第66回工業技術研究会
日時 平成9年6月5日(木)午後2時〜5時
場所 札幌市中央区北4条西5丁目アスティ45ビル
北海道開発コンサルタント(株) A会議室
出席者数 18名
情報交換
講演 ”森作りの文化性”
森林空間研究所
主宰 農学博士 東三郎 氏
<要旨>
文明社会の水不足
天然資源の開発や土地利用の拡大に伴って自然林が消滅し、近代的な人工空間が続々と建造されたが、華やかな経済活動とは逆に、自然の生態系は抹殺され人間の生存までも脅かされるようになった。とくに都市の水不足は深刻な社会間題であり、これからは同一価値観の持てる「飲み水」をキーワードとして、水源林の機能や山林の形態について検討していかなければならない。
森林の成立
森林は昔から在ったものとして語られ、人々の描く森林のイメージは百人百様と言えるが、噴火・地震・津波・台風・豪雨・干ばつ・低温などに支配されている森林の歴史は明らかにされていない。土砂崩れや土石流の発生現場では、直後に飛来した樹木の種子が発芽し、やがて定着する様相や倒木の根系を観察できるが、その生態や構造から地表の安定度と生物間の競争を通して森林の起源に触れることができる。
渇水期の指標
異常な渇水期には川の水が少なくなりダムが干上がって社会間題になるが、不思議に豊かな森林に覆われた渓流の水は涸れない。離島での渇水期の流量観測によると、森林と水の肯定的関係は明確であり、水源林造成の必要性が求められる。また渇水期の最小流量をインデックスにし、地形・地質・土壌などを総合した流域の個性を比較すると、火山岩地帯は堆積岩地帯よりも極めて高い保水性をもっていることが分かる。
森林の再生
次の世代に「きれいな飲み水」を遺そうとすれば、なにはさておき雨や雪の受け皿である森林の整備に力を注がなければならない。時間と労力の掛かる森林化を、誰が・何時・何処でやるのか、「飲み水」を中心におけば当然地域住民の解かなければならない間題である。
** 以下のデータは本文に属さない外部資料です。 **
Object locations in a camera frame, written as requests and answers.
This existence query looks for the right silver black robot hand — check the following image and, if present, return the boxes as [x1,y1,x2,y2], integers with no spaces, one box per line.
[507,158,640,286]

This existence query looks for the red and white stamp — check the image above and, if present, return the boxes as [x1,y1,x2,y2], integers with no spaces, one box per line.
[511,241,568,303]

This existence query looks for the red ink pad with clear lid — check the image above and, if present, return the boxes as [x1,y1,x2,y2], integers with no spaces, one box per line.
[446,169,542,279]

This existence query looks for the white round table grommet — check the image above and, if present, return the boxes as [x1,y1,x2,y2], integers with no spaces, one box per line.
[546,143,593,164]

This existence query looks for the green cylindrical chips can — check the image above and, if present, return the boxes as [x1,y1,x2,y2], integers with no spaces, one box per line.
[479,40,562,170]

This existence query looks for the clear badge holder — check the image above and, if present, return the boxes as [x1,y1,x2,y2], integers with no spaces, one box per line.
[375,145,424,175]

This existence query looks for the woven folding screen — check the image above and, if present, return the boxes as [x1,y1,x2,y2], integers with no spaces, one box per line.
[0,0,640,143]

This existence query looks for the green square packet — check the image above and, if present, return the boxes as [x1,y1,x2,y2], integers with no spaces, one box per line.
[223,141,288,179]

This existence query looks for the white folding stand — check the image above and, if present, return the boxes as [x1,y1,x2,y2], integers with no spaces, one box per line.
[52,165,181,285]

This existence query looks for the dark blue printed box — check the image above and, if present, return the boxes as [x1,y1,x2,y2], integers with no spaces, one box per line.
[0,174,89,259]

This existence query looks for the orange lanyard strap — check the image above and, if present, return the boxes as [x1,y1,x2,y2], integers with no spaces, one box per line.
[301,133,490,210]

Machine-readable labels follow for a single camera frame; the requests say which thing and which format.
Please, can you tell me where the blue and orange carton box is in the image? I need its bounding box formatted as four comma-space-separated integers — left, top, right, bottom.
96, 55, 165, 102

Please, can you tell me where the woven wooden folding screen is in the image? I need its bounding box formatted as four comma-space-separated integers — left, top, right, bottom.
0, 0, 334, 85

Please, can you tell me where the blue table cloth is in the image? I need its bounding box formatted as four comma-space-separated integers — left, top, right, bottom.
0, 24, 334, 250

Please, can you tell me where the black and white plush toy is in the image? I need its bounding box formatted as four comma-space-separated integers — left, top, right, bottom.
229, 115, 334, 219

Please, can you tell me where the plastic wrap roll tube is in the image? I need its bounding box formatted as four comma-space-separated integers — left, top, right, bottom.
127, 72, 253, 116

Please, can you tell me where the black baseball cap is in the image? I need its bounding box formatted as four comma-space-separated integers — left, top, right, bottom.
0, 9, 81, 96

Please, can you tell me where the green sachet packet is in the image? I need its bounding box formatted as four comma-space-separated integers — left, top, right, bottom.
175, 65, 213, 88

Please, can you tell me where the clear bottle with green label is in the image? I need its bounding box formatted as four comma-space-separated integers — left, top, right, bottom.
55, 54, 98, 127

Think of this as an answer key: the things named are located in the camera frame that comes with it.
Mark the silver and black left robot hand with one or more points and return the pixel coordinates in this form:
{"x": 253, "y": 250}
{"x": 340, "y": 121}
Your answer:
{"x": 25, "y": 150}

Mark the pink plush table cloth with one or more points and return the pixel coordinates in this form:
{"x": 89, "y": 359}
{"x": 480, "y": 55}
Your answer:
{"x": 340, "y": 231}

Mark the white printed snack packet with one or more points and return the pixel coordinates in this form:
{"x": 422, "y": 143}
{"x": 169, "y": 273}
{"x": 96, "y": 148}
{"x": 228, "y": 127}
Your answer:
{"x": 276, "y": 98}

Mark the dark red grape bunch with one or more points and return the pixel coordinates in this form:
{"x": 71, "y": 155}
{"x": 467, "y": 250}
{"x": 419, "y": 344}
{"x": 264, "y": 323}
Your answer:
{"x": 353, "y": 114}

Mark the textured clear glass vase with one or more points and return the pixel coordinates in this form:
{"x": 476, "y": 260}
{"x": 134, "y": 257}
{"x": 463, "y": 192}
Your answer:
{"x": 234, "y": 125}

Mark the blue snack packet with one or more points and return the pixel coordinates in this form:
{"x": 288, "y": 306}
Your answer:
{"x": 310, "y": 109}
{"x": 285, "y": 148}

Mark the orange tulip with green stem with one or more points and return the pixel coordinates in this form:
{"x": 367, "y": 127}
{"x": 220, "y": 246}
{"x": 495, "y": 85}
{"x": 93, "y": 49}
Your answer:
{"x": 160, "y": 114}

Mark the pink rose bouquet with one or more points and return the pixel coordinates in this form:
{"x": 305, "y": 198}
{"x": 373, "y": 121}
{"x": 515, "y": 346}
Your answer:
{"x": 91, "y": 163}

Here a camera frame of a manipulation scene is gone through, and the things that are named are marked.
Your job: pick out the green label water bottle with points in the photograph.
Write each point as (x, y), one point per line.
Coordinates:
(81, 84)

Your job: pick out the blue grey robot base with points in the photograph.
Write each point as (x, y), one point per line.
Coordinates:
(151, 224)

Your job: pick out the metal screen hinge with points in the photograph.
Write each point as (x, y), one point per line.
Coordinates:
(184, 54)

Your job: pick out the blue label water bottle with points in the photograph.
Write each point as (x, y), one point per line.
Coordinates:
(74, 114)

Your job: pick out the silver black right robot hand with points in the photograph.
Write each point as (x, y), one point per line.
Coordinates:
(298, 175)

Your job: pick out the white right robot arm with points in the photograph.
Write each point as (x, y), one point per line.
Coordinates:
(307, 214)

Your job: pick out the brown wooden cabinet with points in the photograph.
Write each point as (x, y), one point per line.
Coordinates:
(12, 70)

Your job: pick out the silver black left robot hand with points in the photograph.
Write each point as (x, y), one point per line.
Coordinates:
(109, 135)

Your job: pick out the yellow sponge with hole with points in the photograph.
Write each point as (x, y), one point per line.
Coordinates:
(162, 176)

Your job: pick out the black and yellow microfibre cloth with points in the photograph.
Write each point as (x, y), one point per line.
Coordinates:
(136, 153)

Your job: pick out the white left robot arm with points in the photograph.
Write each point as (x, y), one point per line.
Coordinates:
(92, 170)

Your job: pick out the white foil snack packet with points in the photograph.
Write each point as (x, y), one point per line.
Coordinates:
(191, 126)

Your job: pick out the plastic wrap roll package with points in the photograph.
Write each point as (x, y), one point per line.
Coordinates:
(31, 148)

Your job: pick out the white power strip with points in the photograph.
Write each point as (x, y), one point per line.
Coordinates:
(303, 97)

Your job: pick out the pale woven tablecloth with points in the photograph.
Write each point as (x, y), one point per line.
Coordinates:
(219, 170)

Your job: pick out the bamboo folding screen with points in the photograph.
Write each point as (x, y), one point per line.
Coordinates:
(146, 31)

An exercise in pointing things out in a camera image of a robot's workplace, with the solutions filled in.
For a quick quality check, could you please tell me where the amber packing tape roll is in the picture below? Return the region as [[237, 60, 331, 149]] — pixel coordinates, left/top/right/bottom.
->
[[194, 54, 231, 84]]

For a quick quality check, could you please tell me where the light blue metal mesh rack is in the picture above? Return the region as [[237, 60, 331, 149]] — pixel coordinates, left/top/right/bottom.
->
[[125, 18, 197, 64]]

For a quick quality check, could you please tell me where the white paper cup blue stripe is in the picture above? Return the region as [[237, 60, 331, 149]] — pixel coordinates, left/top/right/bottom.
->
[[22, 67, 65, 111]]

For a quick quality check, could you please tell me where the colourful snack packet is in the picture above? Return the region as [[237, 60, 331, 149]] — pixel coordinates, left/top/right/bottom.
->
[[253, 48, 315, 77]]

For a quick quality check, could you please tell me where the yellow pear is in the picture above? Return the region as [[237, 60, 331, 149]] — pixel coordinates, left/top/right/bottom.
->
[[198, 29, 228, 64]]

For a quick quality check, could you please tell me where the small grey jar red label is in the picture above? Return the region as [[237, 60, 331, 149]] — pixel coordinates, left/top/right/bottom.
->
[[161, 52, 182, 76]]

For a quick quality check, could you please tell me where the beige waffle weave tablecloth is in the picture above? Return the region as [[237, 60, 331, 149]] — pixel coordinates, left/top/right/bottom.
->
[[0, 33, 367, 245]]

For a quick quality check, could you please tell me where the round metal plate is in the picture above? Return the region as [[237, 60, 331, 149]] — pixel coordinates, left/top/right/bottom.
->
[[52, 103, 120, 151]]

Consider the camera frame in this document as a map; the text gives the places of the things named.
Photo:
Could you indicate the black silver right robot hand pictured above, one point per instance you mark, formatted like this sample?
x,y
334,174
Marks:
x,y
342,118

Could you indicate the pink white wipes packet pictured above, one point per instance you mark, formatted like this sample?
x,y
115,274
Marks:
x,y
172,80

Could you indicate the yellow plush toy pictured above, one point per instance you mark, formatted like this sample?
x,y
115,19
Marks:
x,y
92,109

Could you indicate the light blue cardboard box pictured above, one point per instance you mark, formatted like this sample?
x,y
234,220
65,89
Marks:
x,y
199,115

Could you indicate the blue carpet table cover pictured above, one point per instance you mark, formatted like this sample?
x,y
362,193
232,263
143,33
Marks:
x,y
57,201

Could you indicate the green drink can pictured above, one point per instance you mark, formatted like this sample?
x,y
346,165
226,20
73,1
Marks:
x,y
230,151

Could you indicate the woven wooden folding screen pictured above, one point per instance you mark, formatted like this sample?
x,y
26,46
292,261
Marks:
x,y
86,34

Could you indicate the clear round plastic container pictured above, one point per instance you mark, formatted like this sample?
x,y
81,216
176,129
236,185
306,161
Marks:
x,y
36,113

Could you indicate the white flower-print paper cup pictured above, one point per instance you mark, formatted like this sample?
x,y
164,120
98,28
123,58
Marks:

また養苗・植栽・保育などの手間を省く手段の工夫も必要である。すでに植林の効果が現れ、離島の水枯れは解消し、魚類・鳥類・哺乳類も集まるようになった。
自然との共生
森林は木材を生産する場として長い間価値づけられてきたが、自然災害が頻発するようになって漸く保全の対象になってきた。場を保全することは野生生物の棲み家を創ることにもなり、文化として自然を愛する心を養い、世代交流の拠点を創る契機にもなる。経済価値を超えた空間を共有し、植林という共有の体験を積むことによって、地域ごとに自然との共生を図る道も開けるだろう。